The data shows that bicycle-sharing companies are basically in a non-profit or loss-making state. Mobike lost an average of nearly 300 million yuan a month, with a loss of 650 million yuan in December 2017 alone.

Under the pressure of the problem of "profitability", "being acquired" and "selling" have become the ways for bike-sharing companies to continue to survive. For example, Meituan's acquisition of Mobike was intended to be used as a functional supplement to Meituan's map scene and a source for obtaining a large amount of data, while in the case of Xiaohuang's acquisition, the acquirer was more interested in Xiaohuang's huge user base in order to supplement and improve its business. It can be seen that if the bike-sharing company does not want to be acquired, exploring a sustainable profit model is the fundamental solution to the problem.

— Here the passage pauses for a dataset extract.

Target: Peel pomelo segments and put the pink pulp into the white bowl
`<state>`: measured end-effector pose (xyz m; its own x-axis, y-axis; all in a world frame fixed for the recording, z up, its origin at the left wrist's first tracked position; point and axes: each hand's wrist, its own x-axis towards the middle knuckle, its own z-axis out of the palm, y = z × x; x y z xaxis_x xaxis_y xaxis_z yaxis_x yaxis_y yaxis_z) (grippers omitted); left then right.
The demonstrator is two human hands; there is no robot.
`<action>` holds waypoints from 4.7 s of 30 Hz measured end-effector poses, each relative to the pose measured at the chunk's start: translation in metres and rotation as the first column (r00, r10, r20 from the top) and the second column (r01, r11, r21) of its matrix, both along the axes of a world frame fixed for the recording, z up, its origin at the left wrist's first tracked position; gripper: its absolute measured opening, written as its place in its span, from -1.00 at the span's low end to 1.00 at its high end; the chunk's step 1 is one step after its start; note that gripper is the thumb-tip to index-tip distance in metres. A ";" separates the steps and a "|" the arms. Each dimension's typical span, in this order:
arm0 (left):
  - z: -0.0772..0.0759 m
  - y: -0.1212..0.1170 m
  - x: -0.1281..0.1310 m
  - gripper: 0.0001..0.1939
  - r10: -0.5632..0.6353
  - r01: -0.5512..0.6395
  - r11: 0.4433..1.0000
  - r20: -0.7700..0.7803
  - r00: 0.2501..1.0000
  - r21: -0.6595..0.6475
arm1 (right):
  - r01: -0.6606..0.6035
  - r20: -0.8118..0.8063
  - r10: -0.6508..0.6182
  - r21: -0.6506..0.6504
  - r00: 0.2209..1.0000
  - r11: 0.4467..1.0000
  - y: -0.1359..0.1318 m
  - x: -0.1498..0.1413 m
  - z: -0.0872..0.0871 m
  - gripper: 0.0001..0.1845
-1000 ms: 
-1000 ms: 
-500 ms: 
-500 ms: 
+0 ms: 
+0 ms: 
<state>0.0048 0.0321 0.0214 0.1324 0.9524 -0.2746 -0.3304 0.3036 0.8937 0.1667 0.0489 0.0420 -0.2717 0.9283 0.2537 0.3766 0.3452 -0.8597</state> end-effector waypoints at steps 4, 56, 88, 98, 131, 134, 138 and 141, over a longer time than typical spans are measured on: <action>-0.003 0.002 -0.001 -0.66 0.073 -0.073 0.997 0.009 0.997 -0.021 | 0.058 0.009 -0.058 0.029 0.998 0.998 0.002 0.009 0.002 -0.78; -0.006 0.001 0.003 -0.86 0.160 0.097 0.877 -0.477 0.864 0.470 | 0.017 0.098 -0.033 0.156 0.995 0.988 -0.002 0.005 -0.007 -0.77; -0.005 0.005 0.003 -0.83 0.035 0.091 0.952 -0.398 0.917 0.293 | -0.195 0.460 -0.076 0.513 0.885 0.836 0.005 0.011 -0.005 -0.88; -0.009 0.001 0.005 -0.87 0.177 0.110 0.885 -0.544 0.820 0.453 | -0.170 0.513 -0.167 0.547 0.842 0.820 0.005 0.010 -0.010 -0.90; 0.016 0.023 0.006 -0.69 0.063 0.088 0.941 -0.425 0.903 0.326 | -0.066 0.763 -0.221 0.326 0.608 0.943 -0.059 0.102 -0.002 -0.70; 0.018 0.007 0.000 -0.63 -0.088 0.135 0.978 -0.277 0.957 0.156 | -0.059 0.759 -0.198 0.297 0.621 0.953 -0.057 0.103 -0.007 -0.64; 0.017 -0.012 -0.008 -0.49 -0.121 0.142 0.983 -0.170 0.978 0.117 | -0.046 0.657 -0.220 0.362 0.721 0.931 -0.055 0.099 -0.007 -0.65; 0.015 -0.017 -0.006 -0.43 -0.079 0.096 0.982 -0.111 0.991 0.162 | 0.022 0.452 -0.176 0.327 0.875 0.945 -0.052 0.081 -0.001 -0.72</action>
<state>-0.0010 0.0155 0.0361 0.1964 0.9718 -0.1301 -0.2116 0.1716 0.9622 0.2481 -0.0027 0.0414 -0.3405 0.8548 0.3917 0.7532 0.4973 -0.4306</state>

And when the market returns to rationality, price wars are no longer so important. When Mobike and Xiaohuang stopped fighting for prices, it was also seen as a signal that bike-sharing companies had shifted from simple capital fighting to exploring profit models. Where will the game of shared bicycles go in the second half, whether it is backed by a big tree, or with the help of capital, or independent operation, it will not be a money-burning game, but towards the integration era of "interdependence and business complementarity".

So in the end, Ali and Teng Xun won.

With the passage of time, Xiaolan, Cool Ride, Wukong and other bike-sharing companies have fallen one after another, and the shared bicycle market in the red sea has become much quieter, just like the color change of hello bicycles, the red sea has become a blue ocean, and the hello Xiaobai bicycle, which was once in the worst condition, suddenly became one of the most promising in the shared bicycle industry after changing color.

With the strong capital injection of Ali and the capital wrestling of the Tencent system, such competition will become relaxed in the future, and the sharing of bicycles will be standardized and regionalized, and the sharing of bicycles will make great efforts to focus on the development of bicycle-sharing services in their own advantageous cities and regions. Is Xiao Huang really finished? Zhou Fangyuan didn't know very well, because he couldn't see the final outcome of the other party, but he knew that Xiaobai's innate advantage would be the same color as him, slowly eroding the market with his own blue and white protective color in the blue of the shared bicycle. After all, it's good to enjoy the shade with your back against a big tree, but it's Brother Ma standing behind you!

In the same way, the green orange of the Tengxun system has gradually shown its fangs, and Zhou Fangyuan can foresee that the future shared bicycle market will inevitably be dominated by these two companies, and others, even if they are, can only be leftovers.

It can be seen how important the completion of the ecosystem is, and the two giants, for such an almost impossible to make a profit, finally ended up in person and ended up with a foregone conclusion.